I had almost forgotten to blog about this: Early this week I had a fascinating and rather humourous encounter on the street. Now, I don’t know if it is an east coast thing, a Canadian thing or just a youth-of-today thing but around these parts it is not uncommon to witness some young whippersnapper screaming incomprehensible insults out a car window at people they don’t know who are walking on the sidewalk. The screamer’s male groupies and pre-skanks (girls who have not yet acquired enough VD and drug addictions to be full skanks but are already hanging out with guys who are obviously not there to provide intellectual stimulation) laugh uproariously as the vehicle flees. One rarely gets a good look at the little darlings but that’s probably for the best. Well, earlier this week I got to view the scenario played out in slow motion since the screamer did not have a car to shout from.

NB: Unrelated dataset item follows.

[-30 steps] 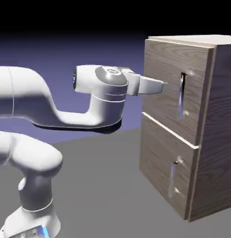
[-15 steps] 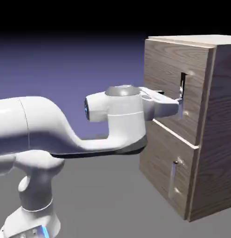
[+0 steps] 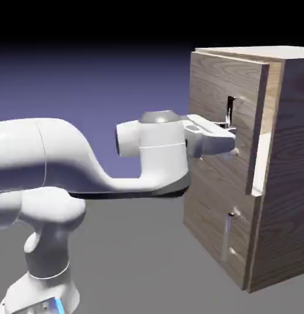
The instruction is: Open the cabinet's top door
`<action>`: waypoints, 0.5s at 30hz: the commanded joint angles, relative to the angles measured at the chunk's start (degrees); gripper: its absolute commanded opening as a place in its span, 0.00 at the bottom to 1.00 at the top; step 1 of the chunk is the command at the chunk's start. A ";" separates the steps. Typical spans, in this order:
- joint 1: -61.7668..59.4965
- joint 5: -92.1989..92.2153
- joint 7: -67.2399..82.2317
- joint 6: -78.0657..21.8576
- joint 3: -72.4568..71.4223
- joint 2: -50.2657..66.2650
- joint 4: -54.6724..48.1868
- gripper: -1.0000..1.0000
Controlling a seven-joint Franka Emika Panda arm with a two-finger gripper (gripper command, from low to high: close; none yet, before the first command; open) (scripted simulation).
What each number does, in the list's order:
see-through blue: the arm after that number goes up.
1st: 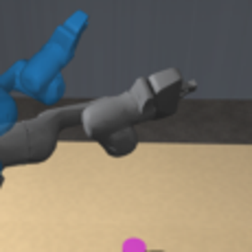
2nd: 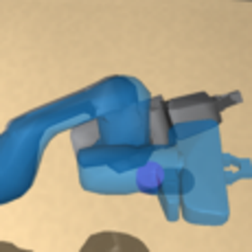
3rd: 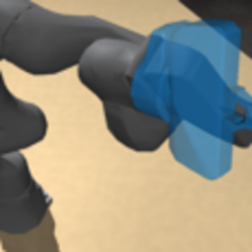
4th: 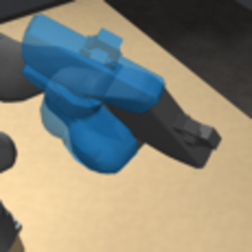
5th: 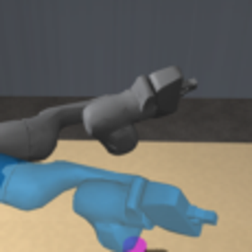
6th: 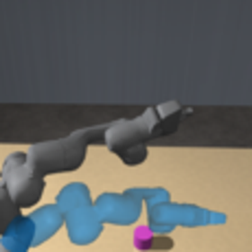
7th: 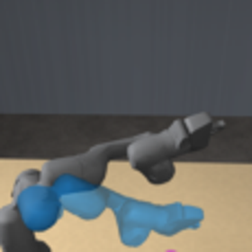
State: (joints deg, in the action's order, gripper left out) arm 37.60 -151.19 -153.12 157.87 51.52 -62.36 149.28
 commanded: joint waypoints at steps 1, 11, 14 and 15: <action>-2.07 1.63 0.24 -1.23 -1.85 -0.38 1.73 0.00; -19.12 23.02 5.27 -12.34 -22.42 -8.11 16.77 0.00; -21.84 30.49 7.36 -15.49 -28.54 -11.15 19.96 0.00; -22.47 32.99 8.06 -16.56 -30.53 -12.15 20.86 0.00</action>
State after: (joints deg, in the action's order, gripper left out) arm 15.12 -118.26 -145.07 141.37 21.01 -74.51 170.14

A little background would be in order. I am in my mid-thirties with glasses and a slight gut. Not what a sensible person would call fat but obviously not in the best of shape. Recently I came to live in an area where a ten minute walk brings me to a park with a small oval walking track as well as a more mosquito-infested walking trail. Forty minutes of walking around the track, while muttering to myself about how pathetic journalists are and how damned our society is and how vast the number of morons among humanity’s ranks is, results in a fair amount of exercise. With the 10 minutes to walk there and back it makes for a good hour of increased heart rate. On a particularly warm day one can work up a fair sweat; especially if one is, as I say, not in the best of shape.

The sidewalk on the way to the park entrance where the walking track is runs for a long stretch with no driveways or turnoffs and has a drop off into the wooded park on one side and a very busy roadway on the other with woods on the other side of it. As I was walking back from the park, tired and sweaty, a male, likely of high school age and a couple of his pre-skanks were walking in the other direction toward me. I didn’t know they were as young as they were as I don’t generally scrutinize people’s appearance as I approach them in public. I didn’t think anything of it as they approached, since I assumed they were in conversation about something, but the male had what I believe is termed in the technical literature “a shit-eating grin”; as if he had thought of the most clever thing ever.

As I normally do when passing groups on a sidewalk I moved off onto the grass to let them pass on the pavement. Just as they were passing by the male says: “Hey there fatty, nice boob sweat!” He actually said “fatty”. Not “fat-ass”, not even “fatso” which would at least make him seem like a junior high school name-caller but “fatty”. Poor kid must have had severe head trauma at the age of nine; stunting his development. No matter. As it registered what he had said I wearily flipped him the bird without turning around. I knew he would be turned around to see my reaction as the reactions of others are all important to these folk. I was expecting several possible reactions. He might just laugh. He might run up and try to sucker punch me but with the sun low and behind me I would see his shadow well before he could reach me. I reminded myself not to push his little stick ass into the traffic or down the drop off where he could puncture a lung on a tree branch to tragic yet humourous effect. I contemplated whether I should take his wallet when the fight was over so I could report him to the cops quickly to establish self-defense and maybe get a few bucks for my troubles. But what happened next really did surprise me.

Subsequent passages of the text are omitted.